■ Task description:
Bring together all lines of the material below that contain the string "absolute".

━━━ Records to process ━━━

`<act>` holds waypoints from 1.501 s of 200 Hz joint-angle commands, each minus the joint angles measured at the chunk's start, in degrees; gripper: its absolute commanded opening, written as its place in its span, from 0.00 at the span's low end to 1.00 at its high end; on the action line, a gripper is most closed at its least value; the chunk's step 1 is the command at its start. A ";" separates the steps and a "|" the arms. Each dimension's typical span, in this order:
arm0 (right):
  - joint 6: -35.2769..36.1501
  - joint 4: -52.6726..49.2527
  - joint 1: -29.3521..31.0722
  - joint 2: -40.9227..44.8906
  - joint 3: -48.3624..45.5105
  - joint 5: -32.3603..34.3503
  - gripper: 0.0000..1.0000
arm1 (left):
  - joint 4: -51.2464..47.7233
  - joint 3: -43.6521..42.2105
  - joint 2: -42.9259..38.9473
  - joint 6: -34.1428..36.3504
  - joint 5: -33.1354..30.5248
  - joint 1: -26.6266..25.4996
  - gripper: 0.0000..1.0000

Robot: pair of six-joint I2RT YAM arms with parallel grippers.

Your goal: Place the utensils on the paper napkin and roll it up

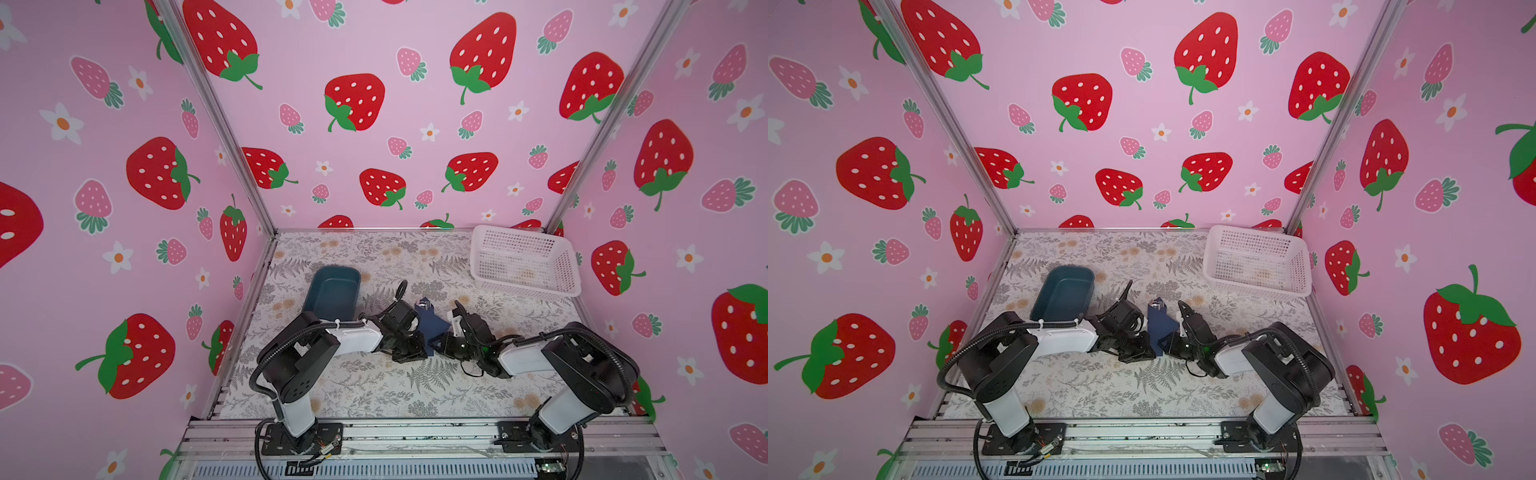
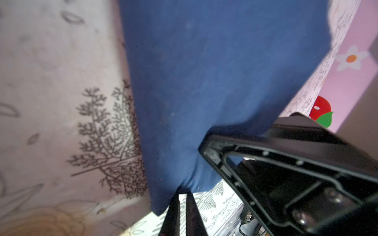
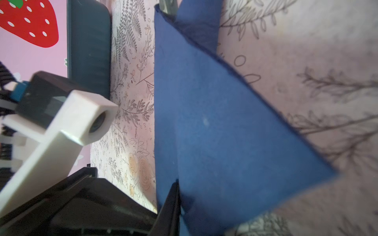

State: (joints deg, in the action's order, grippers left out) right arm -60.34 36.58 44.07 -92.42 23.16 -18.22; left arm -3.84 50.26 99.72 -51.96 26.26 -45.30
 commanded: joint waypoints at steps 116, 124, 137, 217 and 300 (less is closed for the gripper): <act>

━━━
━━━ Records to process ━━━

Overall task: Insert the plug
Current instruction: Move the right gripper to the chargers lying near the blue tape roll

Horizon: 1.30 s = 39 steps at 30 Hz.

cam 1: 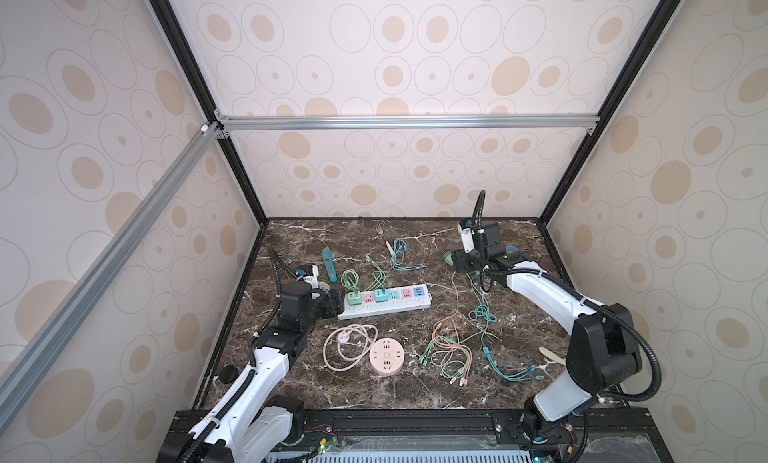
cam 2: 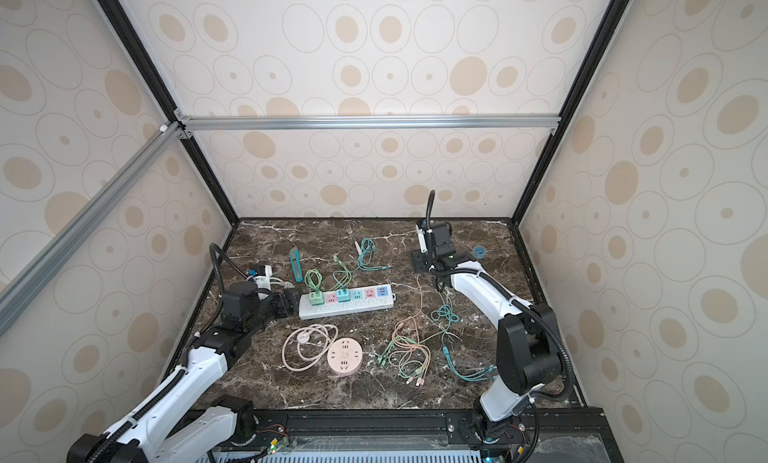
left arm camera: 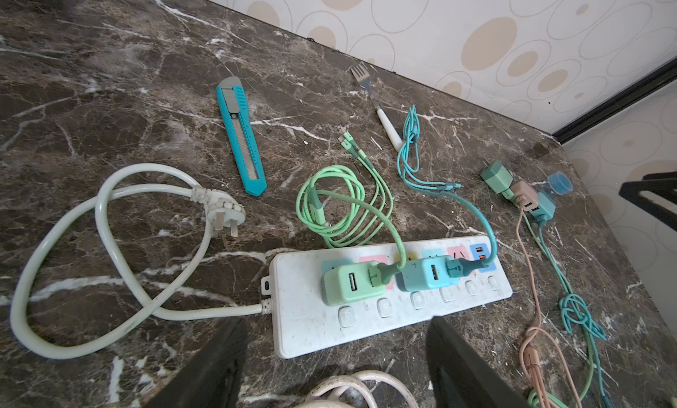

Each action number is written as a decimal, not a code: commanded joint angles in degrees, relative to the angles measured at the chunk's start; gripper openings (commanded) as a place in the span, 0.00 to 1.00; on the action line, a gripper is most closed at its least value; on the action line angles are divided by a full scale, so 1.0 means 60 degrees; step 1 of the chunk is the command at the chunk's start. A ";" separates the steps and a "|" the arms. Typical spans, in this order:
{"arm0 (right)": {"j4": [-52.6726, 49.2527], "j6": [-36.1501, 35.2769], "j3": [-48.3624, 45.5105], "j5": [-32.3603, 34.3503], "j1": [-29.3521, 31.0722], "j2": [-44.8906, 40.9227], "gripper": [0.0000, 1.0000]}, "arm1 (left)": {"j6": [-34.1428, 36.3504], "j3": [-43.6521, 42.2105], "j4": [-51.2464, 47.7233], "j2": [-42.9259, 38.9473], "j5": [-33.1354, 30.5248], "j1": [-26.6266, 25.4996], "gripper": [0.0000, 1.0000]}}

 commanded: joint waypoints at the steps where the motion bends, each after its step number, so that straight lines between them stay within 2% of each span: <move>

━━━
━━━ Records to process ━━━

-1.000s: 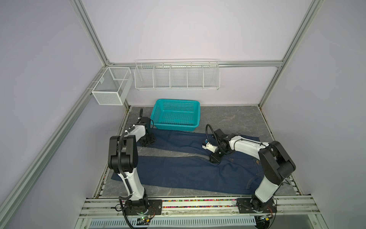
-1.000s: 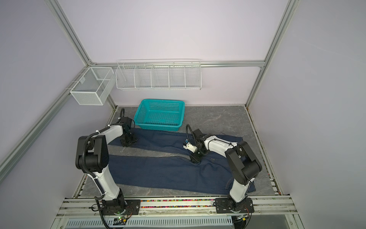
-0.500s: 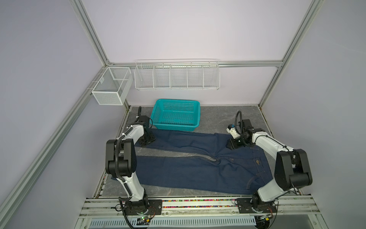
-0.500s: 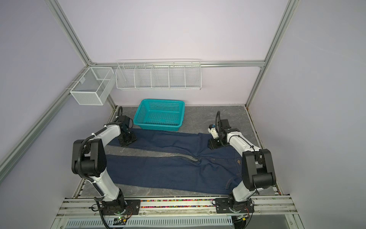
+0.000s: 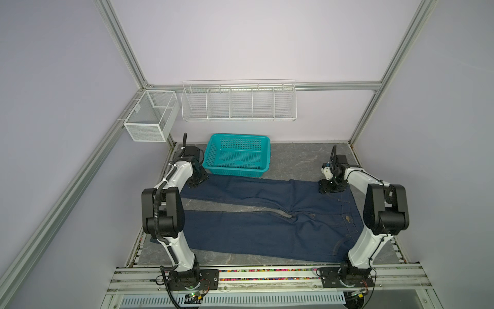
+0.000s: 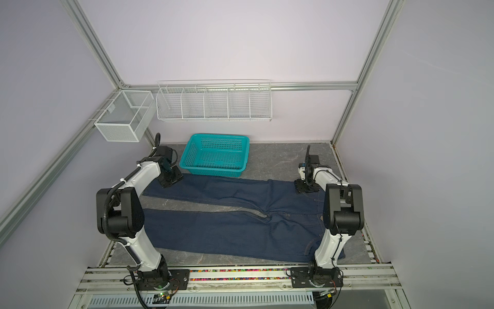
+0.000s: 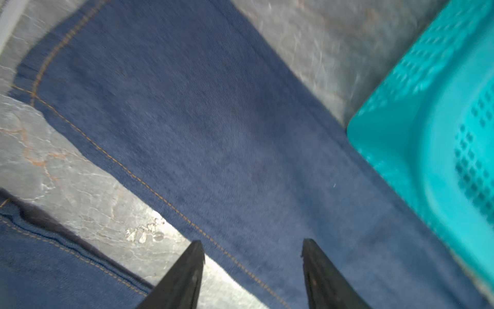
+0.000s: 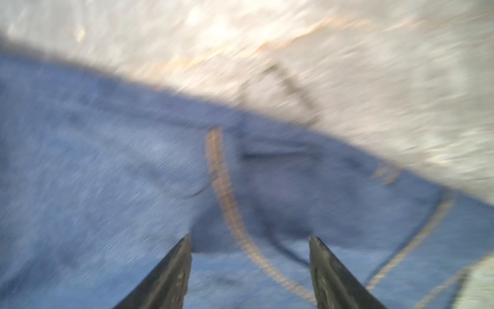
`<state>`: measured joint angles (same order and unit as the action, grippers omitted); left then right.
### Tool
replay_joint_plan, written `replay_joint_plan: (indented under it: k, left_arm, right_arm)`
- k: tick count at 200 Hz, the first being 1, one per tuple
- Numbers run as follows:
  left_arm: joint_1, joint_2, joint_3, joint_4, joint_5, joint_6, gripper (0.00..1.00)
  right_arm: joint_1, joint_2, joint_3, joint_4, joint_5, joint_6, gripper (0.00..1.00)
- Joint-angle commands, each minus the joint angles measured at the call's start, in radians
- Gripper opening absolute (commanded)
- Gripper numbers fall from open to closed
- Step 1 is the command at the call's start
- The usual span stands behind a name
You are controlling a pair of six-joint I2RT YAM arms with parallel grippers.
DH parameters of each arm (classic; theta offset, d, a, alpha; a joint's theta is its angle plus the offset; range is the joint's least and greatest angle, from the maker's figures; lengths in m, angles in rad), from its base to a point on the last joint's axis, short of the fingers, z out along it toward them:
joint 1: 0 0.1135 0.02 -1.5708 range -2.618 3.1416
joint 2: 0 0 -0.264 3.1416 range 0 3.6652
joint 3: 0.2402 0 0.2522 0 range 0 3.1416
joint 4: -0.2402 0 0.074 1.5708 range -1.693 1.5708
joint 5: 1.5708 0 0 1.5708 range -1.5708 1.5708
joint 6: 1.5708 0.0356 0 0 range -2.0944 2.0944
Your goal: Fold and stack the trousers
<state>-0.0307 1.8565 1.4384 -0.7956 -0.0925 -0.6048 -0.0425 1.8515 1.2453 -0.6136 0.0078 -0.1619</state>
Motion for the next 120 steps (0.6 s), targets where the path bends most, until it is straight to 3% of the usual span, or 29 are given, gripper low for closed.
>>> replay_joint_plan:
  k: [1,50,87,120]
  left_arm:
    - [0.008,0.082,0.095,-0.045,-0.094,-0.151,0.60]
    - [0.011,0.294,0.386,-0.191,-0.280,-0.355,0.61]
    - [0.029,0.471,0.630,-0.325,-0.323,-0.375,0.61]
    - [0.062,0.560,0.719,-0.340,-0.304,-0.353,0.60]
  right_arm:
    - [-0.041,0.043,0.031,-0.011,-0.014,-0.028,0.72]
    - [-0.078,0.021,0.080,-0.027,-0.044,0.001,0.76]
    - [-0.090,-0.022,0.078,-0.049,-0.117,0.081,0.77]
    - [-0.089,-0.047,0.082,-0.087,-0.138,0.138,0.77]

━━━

■ Response area:
`<act>` holds waypoints from 1.501 s of 200 Hz joint-angle commands, each minus the joint angles measured at the chunk's start, in degrees; gripper: its absolute commanded opening, written as its place in its span, from 0.00 at the span's low end to 1.00 at its high end; on the action line, a gripper is most closed at its least value; the chunk's step 1 is the command at its start. A ";" separates the steps and a "|" the arms. Each dimension's typical span, in this order:
- Gripper opening absolute (commanded)

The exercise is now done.